Bruce Bertolino, site coordinator for Weed and Seed, led the tours. He was happy to point out the new Hellrung Park, a former "pit" that hid illicit drug use and sales and prostitution.
"It used to be 16 feet lower than it is now and surrounded by houses," he said.
Bertolino said the focus of the park's renovation was to involve residents, such as the decorative tiles bearing neighborhood children's handprints, so they will feel "ownership" of the property.
"This is a way to add protective issues to the neighborhood," he said.
Bertolino said the entourage could view negative factors for themselves, not pointing out some obvious eyesores, such as broken windows, tall weeds, and trash and beer bottles lying here and there. Besides Hellrung, other high points were the Community Learning Center and 56-house Hampton Place and Hampton Extension development.
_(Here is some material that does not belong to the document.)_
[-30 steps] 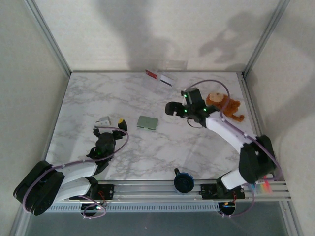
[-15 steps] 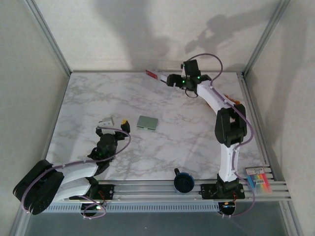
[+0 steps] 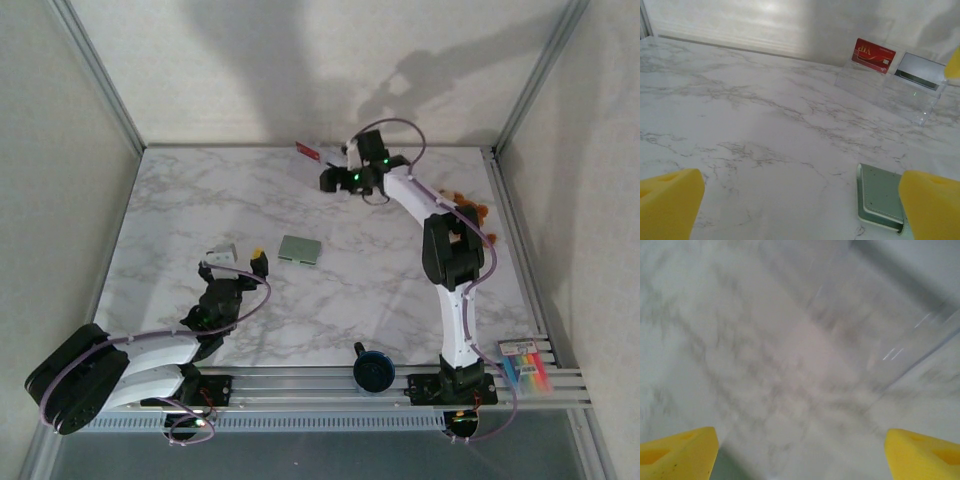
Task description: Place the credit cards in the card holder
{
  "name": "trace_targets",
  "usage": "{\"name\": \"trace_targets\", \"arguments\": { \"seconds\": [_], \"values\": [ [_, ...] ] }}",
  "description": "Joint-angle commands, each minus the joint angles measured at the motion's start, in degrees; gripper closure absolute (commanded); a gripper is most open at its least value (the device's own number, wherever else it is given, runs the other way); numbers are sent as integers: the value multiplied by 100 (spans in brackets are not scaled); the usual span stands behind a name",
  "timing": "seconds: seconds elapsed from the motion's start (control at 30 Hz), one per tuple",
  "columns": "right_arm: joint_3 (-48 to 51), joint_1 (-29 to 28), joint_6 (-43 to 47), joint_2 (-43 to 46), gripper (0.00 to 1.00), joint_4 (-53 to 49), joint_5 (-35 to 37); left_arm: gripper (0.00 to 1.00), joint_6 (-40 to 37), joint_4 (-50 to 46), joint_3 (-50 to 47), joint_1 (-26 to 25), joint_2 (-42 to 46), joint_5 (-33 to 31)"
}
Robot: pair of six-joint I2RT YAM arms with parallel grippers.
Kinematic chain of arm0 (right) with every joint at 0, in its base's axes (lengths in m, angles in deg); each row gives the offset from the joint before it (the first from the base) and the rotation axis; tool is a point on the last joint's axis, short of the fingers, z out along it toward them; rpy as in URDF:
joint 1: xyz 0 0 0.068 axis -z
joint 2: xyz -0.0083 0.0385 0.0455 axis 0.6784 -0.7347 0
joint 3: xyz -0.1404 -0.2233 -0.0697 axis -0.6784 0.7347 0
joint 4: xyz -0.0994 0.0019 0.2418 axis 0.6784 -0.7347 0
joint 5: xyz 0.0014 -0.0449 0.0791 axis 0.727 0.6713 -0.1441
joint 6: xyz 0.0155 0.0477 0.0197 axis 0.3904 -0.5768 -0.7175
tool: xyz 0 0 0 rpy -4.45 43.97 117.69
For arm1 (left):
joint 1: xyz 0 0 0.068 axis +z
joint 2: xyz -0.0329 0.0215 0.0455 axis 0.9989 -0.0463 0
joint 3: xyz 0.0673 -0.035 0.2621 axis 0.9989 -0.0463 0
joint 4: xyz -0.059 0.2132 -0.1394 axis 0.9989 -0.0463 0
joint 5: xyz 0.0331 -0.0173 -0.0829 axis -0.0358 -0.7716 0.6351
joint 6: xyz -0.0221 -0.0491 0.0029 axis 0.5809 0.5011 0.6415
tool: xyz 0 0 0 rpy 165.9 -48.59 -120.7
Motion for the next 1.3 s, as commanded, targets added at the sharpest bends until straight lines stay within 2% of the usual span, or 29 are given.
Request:
{"name": "trace_targets", "arguments": {
  "seconds": [0.0, 0.1, 0.23, 0.37, 0.63, 0.87, 1.1, 1.17, 1.27],
  "values": [
    [732, -350, 225, 498, 15, 13, -642, 1, -121, 167, 36, -43, 5, -186],
    [1114, -651, 507, 609, 15, -26, -582, 1, -70, 220, -32, -43, 70, -225],
    [977, -950, 904, 306, 19, -281, -383, 1, -55, 169, 7, -43, 37, -236],
    [825, -1194, 1395, 112, 17, -323, 519, 1, -22, 190, -42, -43, 85, -262],
    [-69, -1210, 1270, -529, 18, -695, -117, 1, 7, 234, -153, -50, 222, -321],
    [1231, -1210, 1120, 302, 19, -415, -267, 1, -3, 217, -131, -61, 189, -369],
    [2542, -1395, 535, 1416, 20, 162, -1063, 1, 20, 234, -165, -61, 233, -382],
    [2731, -1446, 397, 1601, 20, 319, -854, 1, 24, 237, -158, -61, 231, -371],
    [2759, -1464, 287, 1607, 18, 445, 123, 1, 11, 200, -157, -61, 303, -433]
  ]
}}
The brick and sided houses stand out from the older ones, their neat lawns, flower beds and some vegetable gardens perking up the neighborhoods.
Sgt. David Goins of the Alton Police Department told one man on the bus about Highland Avenue, on which the trolley was traveling.
"This was a depressed area where we had a lot of drugs and shootings," he said, then pointed to an open lot that had been overgrown with trees, where suspects would flee from police. Neither Goins nor Bertolino said all of the problems are gone there.
With related goals, another session called "Building Community Bridges: Booster Session" will be held from 9 to 11 a.m. June 10 at Saint Clare's, with goal of a multi-denominational, faith-based approach to strengthening youth and preventing substance abuse in youth.